Today is grey and overcast. It has been Aussie-style summer now for a few weeks. I have loved the sunshine.
Yesterday, I headed off to the South Coast, where the Church of England Festival was on. Both the Archbishop of Canterbury and the Bishop of London were speaking, and it was fantastic to see so many young people there amongst the 7,000 delegates. I am afraid the media are wrong. The church is not dying in this country, and it is doing an amazing job in prisons, amongst the marginalised, amongst those that the State has forgotten. Sorry, I just don’t accept that they are a bunch of self-righteous prigs.
Music plays a huge part in the festival. And as you know, I love music, moving to the beat. I am a disco queen at heart.
Just before my 40th birthday, we visited Down Under over New Year. Hugo was five and Anna was almost seven. We were hanging out in the communal garden which my brother Shaun’s family share with the Davis family, our mutual great friends. They built two identical houses together in their early twenties and, being friends, they did not bother to erect a fence. The result was a children’s paradise, where my children played every time they visited.

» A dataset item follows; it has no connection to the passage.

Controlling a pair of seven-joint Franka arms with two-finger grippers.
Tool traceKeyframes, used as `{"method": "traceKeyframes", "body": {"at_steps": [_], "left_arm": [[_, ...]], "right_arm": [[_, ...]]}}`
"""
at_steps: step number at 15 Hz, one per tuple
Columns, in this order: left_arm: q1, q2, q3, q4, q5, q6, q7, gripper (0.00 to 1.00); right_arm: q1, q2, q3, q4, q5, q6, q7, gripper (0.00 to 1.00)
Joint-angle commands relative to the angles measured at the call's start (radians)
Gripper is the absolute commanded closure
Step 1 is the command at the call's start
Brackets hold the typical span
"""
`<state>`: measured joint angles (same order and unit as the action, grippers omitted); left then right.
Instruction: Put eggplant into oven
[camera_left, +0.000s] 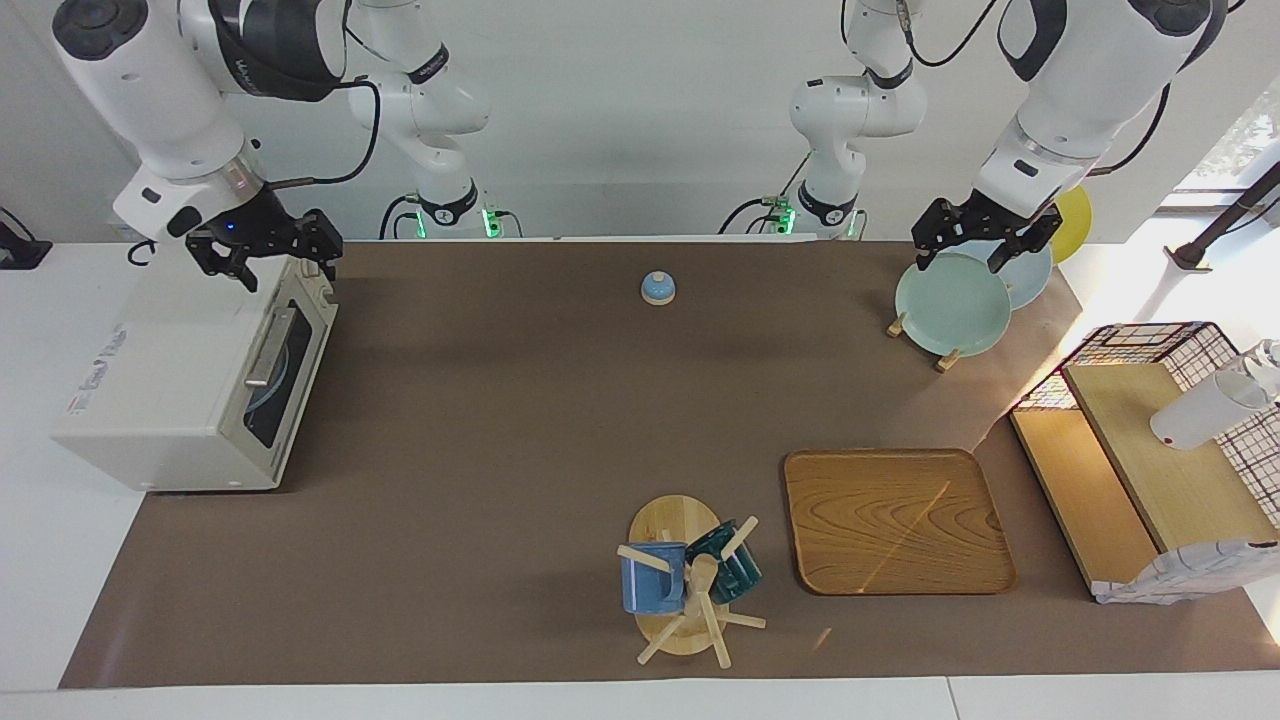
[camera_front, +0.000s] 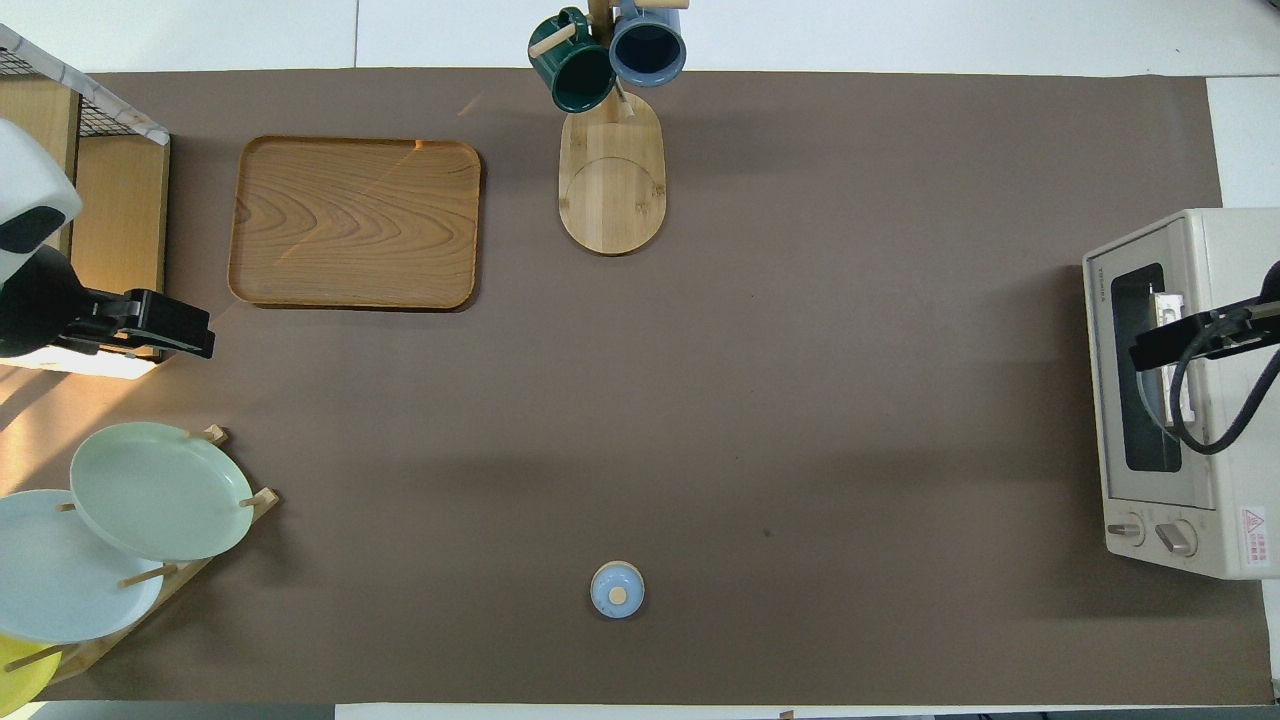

Gill Davis loves a party, but not the sort where you get plastered, the sort where you dance and have fun. She is my kind of gal. So as the evening wore on, the barbecue had gone cold, and we were all a little bored.
For as long as I have known the Davis family, they have kept a dress up box. They are born performers – their children have all entered the arts.
Before you could say “Cooee”, Gill had the three Sheilas dressed and ready to perform on the verandah, our impromptu stage.
We were dressed in as much ill-fitting, sparkly kit she could lay her hands on. The trio of ‘Gill, Sandy and Wendy’ came out with a bang. Think Meryl Streep’s trio in Mama Mia. We moved and sang through as many dance songs as Brett, Gill’s husband, could play.

The children sat in a row on a garden bench, agog at what was unfolding before them.

They’re asking is that really our mothers?
What was the reception? My children – they had never seen their mother ‘let her hair down’ like this in England. They displayed a mixture of awe, anxiety and admiration. The Potts and Davis children, didn’t bat an eyelid. They had seen it all before.
Eventually, all the children joined in on the ‘stage’, even Hugo, who was quite shy at that stage.
It has to go down as the best, and healthiest – we had no time to drink – New Year’s Eve party.
Today, I have a charity tennis match. It is in aid of preventing depression amongst young people. It is at a gorgeous house in Haslemere. It is like Manderley in the chilling book Rebecca by Daphne du Maurier (filmed by Hitchcock). It has huge rhododendrons lining the driveway and framing the garden. A splendid place to play tennis.
And very English. As different as you could imagine to the garden I danced my heart out in almost fifteen years ago.